Task description: Lines of the listing below that contain the string "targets" are to be returned.

Data to use:
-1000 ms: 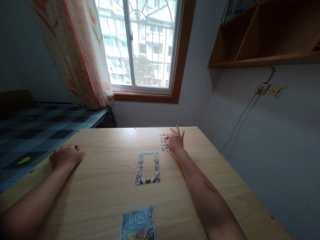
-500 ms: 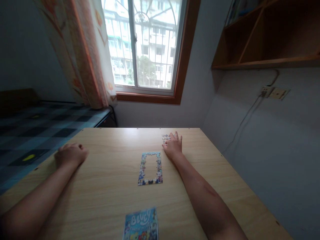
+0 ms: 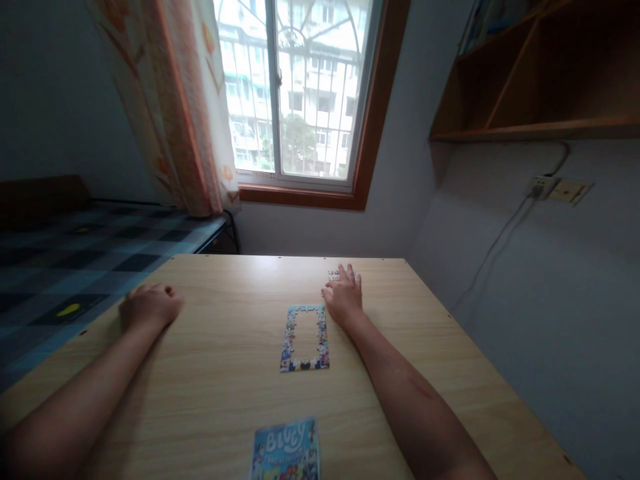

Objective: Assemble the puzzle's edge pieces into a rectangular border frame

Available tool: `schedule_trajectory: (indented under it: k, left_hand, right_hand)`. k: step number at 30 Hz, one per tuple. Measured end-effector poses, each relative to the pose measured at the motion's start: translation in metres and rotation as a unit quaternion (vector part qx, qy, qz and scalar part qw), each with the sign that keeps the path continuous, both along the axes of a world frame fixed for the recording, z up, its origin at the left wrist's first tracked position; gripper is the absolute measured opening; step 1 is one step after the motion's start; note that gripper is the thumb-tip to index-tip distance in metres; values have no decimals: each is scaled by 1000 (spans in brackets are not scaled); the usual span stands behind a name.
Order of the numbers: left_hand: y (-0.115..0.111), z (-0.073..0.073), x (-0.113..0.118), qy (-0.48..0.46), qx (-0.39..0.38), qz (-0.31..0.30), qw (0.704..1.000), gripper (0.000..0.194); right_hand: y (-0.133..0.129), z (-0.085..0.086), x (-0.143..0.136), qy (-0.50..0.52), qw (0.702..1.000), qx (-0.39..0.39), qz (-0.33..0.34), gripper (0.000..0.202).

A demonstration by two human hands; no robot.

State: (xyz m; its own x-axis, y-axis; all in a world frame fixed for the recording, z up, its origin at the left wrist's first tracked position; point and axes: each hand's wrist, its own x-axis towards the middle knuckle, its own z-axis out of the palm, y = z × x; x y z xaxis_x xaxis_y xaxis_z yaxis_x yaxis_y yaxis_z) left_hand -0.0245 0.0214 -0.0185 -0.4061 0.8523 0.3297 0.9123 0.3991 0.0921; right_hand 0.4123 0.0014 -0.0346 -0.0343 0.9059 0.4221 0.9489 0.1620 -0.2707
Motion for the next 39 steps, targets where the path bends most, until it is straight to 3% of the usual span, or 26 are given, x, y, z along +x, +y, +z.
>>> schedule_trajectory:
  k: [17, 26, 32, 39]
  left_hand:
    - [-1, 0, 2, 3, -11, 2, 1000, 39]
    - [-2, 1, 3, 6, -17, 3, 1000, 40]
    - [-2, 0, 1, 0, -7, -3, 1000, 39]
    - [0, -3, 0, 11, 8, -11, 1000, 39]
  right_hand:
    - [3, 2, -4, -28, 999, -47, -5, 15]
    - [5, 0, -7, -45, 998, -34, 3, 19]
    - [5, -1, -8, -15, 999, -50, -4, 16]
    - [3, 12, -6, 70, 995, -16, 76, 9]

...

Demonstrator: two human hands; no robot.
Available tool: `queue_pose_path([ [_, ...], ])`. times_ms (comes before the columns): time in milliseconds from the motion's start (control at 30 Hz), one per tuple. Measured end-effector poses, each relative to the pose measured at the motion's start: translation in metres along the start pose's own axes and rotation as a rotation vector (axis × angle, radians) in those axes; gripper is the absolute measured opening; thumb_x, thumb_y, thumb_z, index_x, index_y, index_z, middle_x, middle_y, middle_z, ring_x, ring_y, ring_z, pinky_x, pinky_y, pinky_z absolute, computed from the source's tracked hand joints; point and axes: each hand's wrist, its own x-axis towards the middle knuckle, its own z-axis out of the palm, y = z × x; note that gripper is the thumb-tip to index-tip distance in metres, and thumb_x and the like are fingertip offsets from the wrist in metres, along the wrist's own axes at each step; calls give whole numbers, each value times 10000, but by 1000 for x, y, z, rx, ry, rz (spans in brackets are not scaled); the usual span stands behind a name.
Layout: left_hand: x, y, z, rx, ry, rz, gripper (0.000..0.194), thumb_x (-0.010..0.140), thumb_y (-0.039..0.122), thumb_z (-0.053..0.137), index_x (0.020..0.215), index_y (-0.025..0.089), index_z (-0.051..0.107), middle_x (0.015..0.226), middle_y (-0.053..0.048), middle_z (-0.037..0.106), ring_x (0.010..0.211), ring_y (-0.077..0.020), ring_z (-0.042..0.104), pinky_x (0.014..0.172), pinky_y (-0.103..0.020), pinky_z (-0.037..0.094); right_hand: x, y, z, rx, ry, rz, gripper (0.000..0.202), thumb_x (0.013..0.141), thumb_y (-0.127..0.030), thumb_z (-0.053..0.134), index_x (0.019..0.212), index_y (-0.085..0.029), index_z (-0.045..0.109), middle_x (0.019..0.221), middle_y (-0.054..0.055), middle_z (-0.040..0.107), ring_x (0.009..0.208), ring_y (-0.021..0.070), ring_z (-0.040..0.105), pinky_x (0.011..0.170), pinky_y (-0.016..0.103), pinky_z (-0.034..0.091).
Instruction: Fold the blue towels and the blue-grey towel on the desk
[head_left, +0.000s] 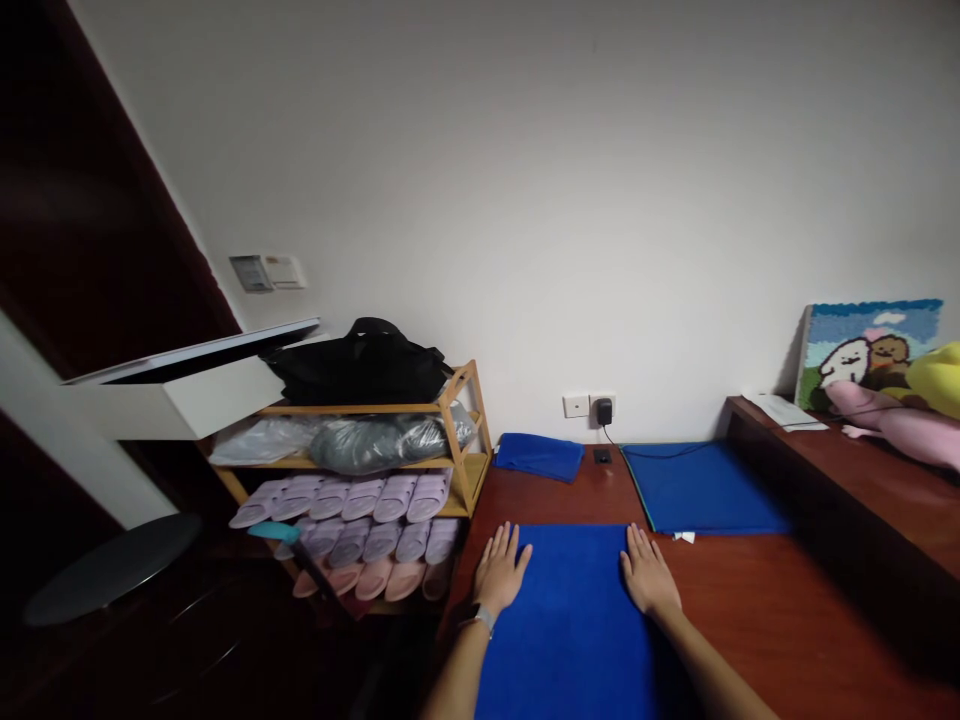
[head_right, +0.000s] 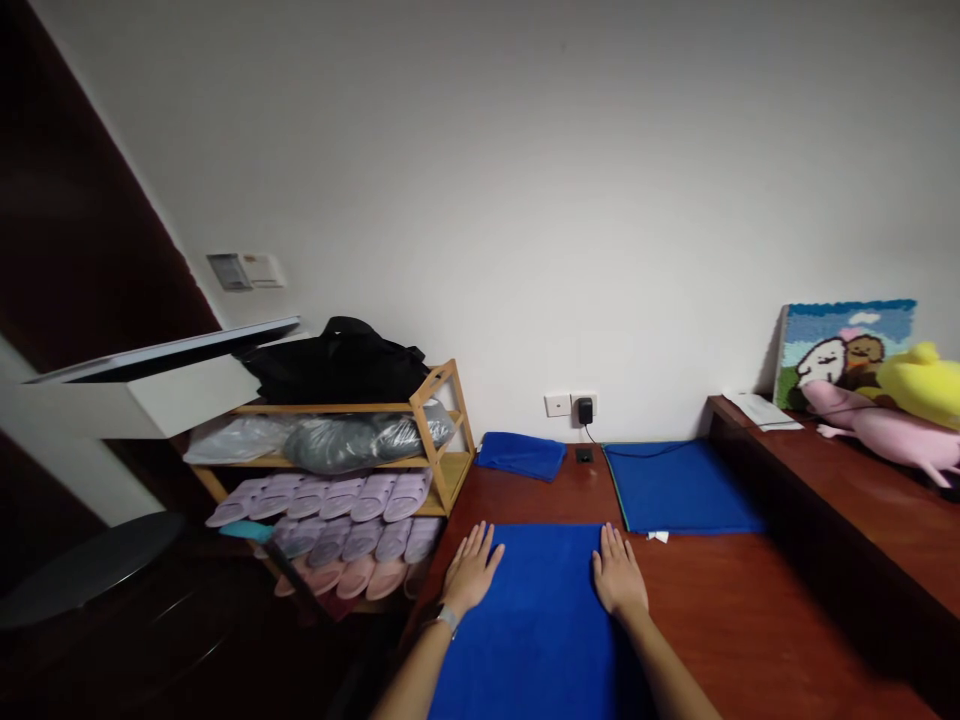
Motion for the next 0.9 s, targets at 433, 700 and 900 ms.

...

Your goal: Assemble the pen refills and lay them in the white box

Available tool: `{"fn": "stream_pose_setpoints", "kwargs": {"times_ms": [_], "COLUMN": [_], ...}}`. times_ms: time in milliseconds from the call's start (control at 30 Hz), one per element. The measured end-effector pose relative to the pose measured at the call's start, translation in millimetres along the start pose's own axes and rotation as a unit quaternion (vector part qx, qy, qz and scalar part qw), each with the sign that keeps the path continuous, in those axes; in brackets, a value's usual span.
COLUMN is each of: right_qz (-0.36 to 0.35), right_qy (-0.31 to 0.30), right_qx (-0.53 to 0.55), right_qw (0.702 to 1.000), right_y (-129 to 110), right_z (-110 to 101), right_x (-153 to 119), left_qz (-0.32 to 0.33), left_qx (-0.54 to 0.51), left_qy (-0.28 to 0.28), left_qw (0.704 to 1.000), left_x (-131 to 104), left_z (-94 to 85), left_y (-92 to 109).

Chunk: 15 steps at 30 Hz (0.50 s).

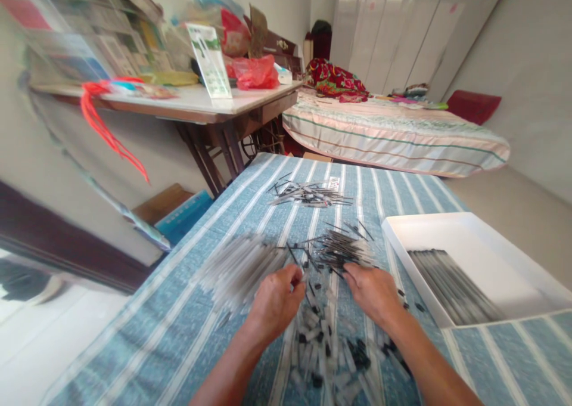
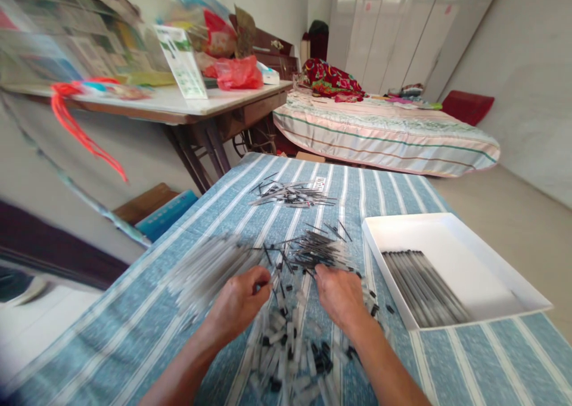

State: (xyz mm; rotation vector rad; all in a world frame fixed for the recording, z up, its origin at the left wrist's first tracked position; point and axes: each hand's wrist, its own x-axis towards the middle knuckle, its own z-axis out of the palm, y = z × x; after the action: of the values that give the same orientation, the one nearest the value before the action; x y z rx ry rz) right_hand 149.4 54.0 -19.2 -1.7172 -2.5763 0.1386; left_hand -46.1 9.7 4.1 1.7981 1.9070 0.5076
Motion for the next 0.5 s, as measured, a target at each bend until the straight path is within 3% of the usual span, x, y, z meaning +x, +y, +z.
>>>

Reply:
Motion for the next 39 steps, targets where the path bends most, until it is straight to 3% of the usual span, or 26 are given, x, y, z along +x, +y, +z.
Motion for the next 0.9 s, targets at 433, 700 and 900 ms.

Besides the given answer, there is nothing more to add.